Psychological identity is comprised of a person's memories and experiences. The moments that we may perceive to be trivial, in reality, is a part of a bigger puzzle that makes us... us. According to Daniel Kahneman, the self is encompassed by two components: the experiencing self ― the present self that gets to make moments, and the remembering self ― the one that stores those moments.

Both of these are equally fundamental for what is experiencing without remembering? But what if that which makes up a person's individuality is suddenly just gone?

What if our very memories fail us?

How would you know how it feels to love and be loved if you do not remember any of it?

...

The day that Ian's memory started to store information again was the day I felt hopeful.

Pero hindi pala dapat pinangungunahan ang tadhana.

I forgot that despite his memory somehow regaining a semblance of how it is supposed to function, he doesn't remember the last five years. He doesn't remember me and everything that was associated with me. He had thirty-years worth of memories behind him and none of them include me.

He is an entirely different person and I am afraid that I do not know this Ian. The silent, humorless with a piercingly cold stare in front of me is not the same spontaneous, thoughtful, witty man that I knew. But it is hard to separate the one I knew from the one in front of me seeing as they are one and the same.
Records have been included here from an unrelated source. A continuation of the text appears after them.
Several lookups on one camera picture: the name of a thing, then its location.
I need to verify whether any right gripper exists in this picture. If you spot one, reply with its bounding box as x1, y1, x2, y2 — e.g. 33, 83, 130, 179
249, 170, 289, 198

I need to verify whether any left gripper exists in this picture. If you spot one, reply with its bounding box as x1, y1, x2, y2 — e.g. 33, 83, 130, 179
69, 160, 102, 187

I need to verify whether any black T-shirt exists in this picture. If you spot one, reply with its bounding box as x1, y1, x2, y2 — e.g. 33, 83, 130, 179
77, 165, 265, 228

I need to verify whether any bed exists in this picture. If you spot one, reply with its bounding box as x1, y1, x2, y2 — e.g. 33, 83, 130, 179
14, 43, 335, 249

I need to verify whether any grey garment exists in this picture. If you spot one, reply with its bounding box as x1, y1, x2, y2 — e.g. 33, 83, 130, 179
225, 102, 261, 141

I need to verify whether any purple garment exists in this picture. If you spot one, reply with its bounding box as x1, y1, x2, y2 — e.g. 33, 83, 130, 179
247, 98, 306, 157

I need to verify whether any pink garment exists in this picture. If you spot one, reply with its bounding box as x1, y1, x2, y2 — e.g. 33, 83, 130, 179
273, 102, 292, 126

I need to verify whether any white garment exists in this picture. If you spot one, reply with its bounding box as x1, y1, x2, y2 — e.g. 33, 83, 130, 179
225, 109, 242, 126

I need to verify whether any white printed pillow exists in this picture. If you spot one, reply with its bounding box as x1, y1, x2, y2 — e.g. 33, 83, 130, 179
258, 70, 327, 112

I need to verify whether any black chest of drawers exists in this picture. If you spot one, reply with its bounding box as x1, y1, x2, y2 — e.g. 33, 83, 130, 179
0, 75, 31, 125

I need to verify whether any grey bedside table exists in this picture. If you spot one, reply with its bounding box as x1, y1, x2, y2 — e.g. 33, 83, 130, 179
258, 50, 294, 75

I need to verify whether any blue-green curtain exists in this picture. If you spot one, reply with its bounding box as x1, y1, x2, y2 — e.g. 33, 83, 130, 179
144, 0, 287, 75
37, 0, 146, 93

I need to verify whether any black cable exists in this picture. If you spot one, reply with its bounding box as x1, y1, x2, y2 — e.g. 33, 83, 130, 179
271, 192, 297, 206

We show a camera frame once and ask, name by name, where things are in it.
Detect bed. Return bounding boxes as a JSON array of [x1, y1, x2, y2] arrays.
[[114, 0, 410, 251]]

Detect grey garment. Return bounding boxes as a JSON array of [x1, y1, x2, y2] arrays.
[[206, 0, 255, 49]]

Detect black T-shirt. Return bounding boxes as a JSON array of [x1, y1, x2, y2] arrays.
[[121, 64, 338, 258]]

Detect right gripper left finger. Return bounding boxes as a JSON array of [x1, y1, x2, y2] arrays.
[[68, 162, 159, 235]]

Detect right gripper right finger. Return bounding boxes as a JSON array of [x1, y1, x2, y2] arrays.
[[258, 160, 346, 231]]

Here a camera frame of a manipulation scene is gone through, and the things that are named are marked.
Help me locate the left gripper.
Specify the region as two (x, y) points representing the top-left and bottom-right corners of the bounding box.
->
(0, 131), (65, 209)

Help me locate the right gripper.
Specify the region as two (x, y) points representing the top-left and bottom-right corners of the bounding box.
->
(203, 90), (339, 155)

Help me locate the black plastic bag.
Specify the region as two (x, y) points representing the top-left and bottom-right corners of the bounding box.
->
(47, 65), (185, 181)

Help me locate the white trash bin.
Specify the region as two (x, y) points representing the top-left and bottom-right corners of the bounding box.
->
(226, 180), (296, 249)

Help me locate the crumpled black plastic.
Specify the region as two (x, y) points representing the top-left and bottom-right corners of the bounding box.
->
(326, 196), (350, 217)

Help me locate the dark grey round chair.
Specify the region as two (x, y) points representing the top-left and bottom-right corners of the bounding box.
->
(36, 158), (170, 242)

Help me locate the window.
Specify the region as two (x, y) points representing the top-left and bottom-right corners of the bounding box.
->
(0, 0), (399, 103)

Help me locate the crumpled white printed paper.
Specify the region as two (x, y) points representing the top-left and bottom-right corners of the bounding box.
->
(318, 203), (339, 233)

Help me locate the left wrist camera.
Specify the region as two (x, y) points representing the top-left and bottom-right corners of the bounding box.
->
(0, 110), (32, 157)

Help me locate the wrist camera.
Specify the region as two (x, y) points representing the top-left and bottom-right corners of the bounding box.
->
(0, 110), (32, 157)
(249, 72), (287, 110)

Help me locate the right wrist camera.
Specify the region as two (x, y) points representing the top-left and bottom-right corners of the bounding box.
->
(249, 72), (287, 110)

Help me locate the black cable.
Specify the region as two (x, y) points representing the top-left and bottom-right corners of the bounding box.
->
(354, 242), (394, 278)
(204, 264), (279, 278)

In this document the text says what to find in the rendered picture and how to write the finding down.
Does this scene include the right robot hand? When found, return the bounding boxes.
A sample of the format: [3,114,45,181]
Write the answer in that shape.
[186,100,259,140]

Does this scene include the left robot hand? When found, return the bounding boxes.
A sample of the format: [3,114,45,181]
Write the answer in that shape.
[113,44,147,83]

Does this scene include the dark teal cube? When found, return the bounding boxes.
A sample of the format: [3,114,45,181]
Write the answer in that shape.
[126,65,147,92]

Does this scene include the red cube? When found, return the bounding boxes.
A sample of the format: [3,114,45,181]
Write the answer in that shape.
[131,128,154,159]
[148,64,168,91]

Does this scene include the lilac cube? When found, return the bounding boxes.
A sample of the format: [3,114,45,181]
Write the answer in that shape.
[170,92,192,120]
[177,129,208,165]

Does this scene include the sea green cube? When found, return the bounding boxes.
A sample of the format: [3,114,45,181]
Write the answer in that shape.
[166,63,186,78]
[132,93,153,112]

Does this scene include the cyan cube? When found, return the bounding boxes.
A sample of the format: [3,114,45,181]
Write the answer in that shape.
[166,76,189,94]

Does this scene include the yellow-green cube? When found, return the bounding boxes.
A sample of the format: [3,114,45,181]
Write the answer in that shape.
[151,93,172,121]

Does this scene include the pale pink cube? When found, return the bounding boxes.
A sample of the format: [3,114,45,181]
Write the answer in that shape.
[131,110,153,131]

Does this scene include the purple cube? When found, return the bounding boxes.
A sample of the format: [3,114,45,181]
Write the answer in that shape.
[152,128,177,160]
But every once in a while, whenever he's playing with Sam, whom he had embraced with no hesitation whatsoever as his son, I get to see glimpses of the man I love and it keeps me hopeful.

Hopeful na uuwi at uuwi pa rin siya sa akin.
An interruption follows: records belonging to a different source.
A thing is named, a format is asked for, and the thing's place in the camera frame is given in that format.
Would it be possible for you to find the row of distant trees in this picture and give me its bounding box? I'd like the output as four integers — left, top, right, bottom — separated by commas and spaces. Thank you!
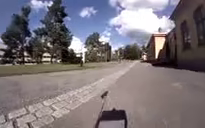
113, 42, 144, 62

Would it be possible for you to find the slim dark tree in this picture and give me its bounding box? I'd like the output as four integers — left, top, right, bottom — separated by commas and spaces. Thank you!
0, 5, 33, 65

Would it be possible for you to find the grass strip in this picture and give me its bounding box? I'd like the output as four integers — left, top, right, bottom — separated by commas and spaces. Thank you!
0, 60, 124, 79

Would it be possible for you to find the grey cobblestone strip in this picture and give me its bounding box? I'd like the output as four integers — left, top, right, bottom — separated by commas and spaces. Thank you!
0, 61, 138, 128

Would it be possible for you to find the grey asphalt path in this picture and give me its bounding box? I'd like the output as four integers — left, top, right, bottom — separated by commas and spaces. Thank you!
43, 60, 205, 128

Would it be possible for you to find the tall dark conifer tree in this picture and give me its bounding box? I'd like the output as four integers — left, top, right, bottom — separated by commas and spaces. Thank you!
32, 0, 74, 64

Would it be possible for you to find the yellow building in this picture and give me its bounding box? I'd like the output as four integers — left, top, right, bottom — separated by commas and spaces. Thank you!
145, 32, 168, 63

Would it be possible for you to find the brown brick building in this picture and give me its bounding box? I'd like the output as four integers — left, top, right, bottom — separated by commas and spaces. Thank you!
159, 0, 205, 73

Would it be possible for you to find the grey gravelly road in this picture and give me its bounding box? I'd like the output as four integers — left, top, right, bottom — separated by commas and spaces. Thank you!
0, 61, 133, 116

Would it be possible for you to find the broad leafy tree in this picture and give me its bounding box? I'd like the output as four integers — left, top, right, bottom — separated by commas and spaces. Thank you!
84, 31, 108, 63

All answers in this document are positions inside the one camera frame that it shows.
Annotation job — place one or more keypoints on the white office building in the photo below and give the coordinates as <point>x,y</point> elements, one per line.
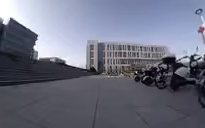
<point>130,56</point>

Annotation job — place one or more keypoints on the grey paved plaza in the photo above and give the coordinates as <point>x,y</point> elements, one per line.
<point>90,103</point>

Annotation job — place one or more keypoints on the low grey building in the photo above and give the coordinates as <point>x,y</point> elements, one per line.
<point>53,60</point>

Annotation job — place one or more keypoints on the row of parked motorcycles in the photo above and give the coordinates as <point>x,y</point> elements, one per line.
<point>183,75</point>

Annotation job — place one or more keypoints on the wide grey stone steps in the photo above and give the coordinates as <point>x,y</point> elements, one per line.
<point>20,71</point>

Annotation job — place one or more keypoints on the dark glass building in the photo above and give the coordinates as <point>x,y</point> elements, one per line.
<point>16,38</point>

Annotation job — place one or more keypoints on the red and white flag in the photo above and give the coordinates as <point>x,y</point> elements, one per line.
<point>203,31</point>

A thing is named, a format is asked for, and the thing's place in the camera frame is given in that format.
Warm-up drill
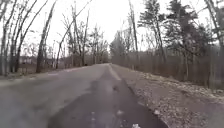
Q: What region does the row of bare trees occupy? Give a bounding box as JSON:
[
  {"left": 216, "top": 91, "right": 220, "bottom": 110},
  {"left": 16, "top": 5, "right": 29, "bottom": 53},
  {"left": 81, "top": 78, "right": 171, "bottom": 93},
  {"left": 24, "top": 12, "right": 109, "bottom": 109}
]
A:
[{"left": 0, "top": 0, "right": 110, "bottom": 76}]

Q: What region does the grey asphalt road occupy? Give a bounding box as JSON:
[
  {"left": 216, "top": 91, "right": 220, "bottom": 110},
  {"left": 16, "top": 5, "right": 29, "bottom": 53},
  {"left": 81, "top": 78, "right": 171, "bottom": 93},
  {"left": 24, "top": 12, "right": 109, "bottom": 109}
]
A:
[{"left": 0, "top": 62, "right": 169, "bottom": 128}]

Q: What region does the leaf-strewn dirt verge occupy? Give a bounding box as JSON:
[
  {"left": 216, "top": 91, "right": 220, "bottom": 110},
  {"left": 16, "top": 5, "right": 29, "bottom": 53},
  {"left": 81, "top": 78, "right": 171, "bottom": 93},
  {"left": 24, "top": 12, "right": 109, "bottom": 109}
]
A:
[{"left": 111, "top": 63, "right": 224, "bottom": 128}]

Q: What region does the wood of pines and trees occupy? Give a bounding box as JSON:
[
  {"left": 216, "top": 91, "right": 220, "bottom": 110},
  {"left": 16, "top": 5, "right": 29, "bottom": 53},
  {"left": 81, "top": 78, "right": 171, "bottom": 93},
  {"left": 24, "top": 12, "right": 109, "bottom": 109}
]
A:
[{"left": 109, "top": 0, "right": 224, "bottom": 90}]
I haven't really told him the entire narrative of two years ago. He doesn't know that we did not end on good terms and I cannot find the strength to tell him. Not when I just got him back. I fear that if he knows what really happened, accidents, threats, letters, and all, he might think of the worst. And I may lose him again.
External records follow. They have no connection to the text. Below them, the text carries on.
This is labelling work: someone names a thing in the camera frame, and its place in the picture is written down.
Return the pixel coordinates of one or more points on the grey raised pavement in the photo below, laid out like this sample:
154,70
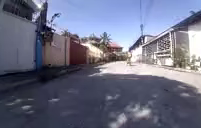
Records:
8,81

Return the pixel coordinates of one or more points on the row of plants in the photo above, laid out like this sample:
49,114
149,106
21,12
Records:
188,61

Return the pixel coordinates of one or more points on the white building with lattice front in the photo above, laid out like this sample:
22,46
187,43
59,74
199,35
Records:
194,36

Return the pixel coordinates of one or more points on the pale building with dark roof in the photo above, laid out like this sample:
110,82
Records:
136,50

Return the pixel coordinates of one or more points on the blue post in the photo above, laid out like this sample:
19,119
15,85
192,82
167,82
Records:
39,53

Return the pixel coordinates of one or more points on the house with red roof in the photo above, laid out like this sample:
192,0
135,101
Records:
114,46

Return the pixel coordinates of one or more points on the red-brown gate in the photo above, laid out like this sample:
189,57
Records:
78,53

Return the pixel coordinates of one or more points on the grey concrete road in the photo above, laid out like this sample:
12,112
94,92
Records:
121,86

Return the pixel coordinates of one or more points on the pale low wall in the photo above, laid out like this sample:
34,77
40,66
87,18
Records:
94,53

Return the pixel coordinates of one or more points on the utility pole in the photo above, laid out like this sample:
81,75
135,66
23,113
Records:
141,30

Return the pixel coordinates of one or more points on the white wall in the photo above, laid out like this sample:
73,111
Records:
11,43

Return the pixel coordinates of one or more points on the beige wall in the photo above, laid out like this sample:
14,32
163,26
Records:
56,50

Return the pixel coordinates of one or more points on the building behind white wall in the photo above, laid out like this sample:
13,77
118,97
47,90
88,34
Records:
18,6

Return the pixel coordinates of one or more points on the concrete kerb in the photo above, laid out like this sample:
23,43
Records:
174,69

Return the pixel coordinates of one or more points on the dark pole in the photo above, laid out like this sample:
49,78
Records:
43,16

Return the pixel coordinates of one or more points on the palm tree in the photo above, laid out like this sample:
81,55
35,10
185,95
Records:
104,38

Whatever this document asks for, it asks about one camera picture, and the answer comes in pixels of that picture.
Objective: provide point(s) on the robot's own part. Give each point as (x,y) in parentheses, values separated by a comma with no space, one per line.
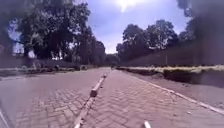
(146,124)

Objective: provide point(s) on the grey brick road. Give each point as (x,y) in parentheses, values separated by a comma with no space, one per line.
(43,93)

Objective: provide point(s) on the red brick path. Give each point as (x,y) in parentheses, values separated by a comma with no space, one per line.
(126,100)

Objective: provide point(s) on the pale path edge kerb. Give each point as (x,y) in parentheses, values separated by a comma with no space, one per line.
(186,97)

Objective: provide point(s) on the row of large trees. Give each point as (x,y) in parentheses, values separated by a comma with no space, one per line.
(150,36)

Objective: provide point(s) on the roadside verge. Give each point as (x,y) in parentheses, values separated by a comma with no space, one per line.
(20,71)

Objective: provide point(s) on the grey gutter strip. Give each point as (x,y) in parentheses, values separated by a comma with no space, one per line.
(200,90)

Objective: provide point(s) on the pale dividing kerb line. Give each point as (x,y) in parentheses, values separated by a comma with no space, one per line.
(95,90)

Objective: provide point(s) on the low dark hedge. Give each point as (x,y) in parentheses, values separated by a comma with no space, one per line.
(180,74)

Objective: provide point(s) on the row of dark trees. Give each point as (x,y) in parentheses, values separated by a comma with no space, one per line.
(56,30)

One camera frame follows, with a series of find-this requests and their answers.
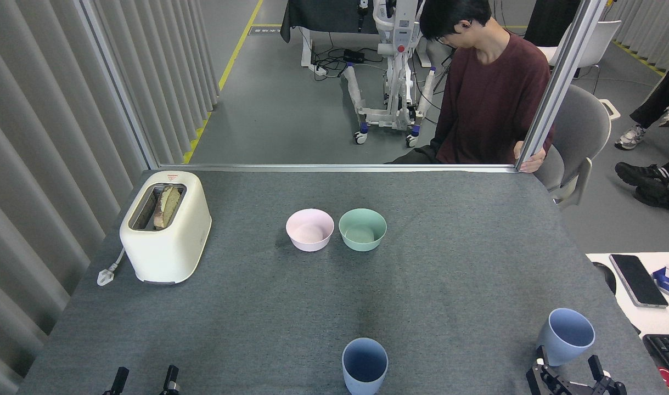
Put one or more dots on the cream white toaster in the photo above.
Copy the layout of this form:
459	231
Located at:
169	249

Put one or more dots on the silver frame rail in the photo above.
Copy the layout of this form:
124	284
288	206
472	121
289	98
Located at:
285	167

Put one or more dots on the black smartphone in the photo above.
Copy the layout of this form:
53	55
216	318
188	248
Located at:
637	280

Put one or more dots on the pink bowl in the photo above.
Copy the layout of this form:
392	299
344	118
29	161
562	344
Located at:
310	233

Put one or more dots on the silver frame post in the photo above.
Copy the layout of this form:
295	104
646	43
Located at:
559	82
120	82

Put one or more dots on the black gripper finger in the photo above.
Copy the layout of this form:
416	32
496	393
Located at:
545	378
170	381
118	381
599	373

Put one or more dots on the white stand on wheels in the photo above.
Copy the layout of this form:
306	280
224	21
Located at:
394	55

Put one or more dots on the toast bread slice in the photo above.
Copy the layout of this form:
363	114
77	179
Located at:
167	206

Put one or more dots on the red round object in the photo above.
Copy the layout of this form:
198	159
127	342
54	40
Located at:
668	379

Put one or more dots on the green bowl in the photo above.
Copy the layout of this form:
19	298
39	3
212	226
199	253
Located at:
361	233

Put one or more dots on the seated person with grey sneakers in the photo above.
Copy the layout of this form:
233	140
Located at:
655	104

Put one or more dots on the black computer mouse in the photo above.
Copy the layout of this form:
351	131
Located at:
606	277

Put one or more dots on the person's left hand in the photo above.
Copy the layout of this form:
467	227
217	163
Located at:
530	159

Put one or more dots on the grey chair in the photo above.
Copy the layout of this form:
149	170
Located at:
578	131

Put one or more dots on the blue plastic cup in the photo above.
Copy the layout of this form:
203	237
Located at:
556	343
364	378

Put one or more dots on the white side table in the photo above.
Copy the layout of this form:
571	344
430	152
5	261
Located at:
650	321

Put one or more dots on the seated person with black shoes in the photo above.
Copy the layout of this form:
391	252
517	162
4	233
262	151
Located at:
650	184

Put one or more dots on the white chair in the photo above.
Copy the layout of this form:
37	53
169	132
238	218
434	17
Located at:
600	44

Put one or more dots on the black cloth covered table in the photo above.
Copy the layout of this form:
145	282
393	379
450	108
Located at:
323	13

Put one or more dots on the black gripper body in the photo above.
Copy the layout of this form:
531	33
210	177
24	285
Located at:
578	389

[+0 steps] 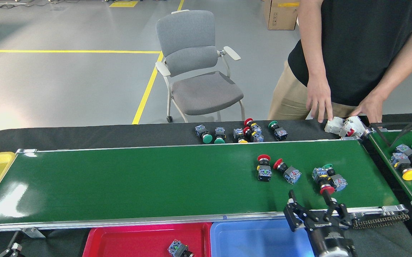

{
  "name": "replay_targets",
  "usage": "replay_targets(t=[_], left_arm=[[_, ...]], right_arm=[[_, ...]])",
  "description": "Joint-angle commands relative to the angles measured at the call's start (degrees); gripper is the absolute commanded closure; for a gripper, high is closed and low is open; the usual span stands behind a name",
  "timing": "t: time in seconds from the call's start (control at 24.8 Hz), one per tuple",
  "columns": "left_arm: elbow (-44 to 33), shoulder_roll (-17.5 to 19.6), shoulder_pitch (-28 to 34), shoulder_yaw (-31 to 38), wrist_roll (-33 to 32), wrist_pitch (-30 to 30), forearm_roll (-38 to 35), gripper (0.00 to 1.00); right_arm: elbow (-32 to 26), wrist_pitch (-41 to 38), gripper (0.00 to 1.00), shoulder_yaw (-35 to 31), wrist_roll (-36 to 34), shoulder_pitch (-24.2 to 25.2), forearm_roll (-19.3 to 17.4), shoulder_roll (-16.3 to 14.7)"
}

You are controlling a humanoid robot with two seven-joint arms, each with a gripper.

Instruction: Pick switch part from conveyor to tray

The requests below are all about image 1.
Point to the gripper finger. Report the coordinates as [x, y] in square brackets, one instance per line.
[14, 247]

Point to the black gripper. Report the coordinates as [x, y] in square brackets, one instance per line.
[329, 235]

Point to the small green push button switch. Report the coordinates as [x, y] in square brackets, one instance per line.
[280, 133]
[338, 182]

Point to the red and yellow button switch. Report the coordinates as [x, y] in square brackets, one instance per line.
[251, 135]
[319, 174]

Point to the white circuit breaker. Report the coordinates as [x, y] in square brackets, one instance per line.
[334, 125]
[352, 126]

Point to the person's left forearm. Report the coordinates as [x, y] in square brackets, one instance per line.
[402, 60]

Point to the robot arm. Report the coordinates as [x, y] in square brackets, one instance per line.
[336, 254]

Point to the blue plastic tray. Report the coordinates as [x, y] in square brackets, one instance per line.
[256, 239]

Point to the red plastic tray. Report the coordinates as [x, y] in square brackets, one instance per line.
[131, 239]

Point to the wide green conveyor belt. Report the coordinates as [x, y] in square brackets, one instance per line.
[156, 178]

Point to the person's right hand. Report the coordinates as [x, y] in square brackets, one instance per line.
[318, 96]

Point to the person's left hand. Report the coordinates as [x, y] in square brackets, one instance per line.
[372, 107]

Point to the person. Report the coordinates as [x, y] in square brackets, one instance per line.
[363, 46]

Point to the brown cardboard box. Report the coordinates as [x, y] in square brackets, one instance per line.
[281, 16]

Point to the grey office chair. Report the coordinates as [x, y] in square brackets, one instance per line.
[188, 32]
It's selfish of me, I know. But how does one react when faced by a conundrum such as this one?

Meron bang handbook somewhere to guide me on what to do? Because honestly, I have no idea what I am doing. I cannot analyze the situation clinically, not when I am too close to it. My own personal feelings are clouding any attempt to rationalize any of these.

Ian regained full motor function but his cognitive therapy had to be continued.

The days he doesn't have therapy were spent with Sam. The kid just squeals in glee whenever Dada comes to pick him up before I go to work and the nights after I pick him up from his father's apartment were filled with endless, giddy stories of what they did together.

"Me and dada fwew a kite"

"Dada made dinosauw cookies"

"Dada and me dwive to park"

Ian just spoils Sam rotten, I had to put my foot down when I saw Sam driving a tiny version of his own Aston Martin, a toy car made for kids of course, which I am pretty sure he had customized.

He dismissed it saying that it was his way to bawi for the two years he missed. I gave him a piece of my mind and with a couple more of coaxing, he conceded to limit the toys he buys lest my own apartment turns into a toy store. Heaven knows Sam doesn't need more especially when his room had been turned into every kid's own dreamland.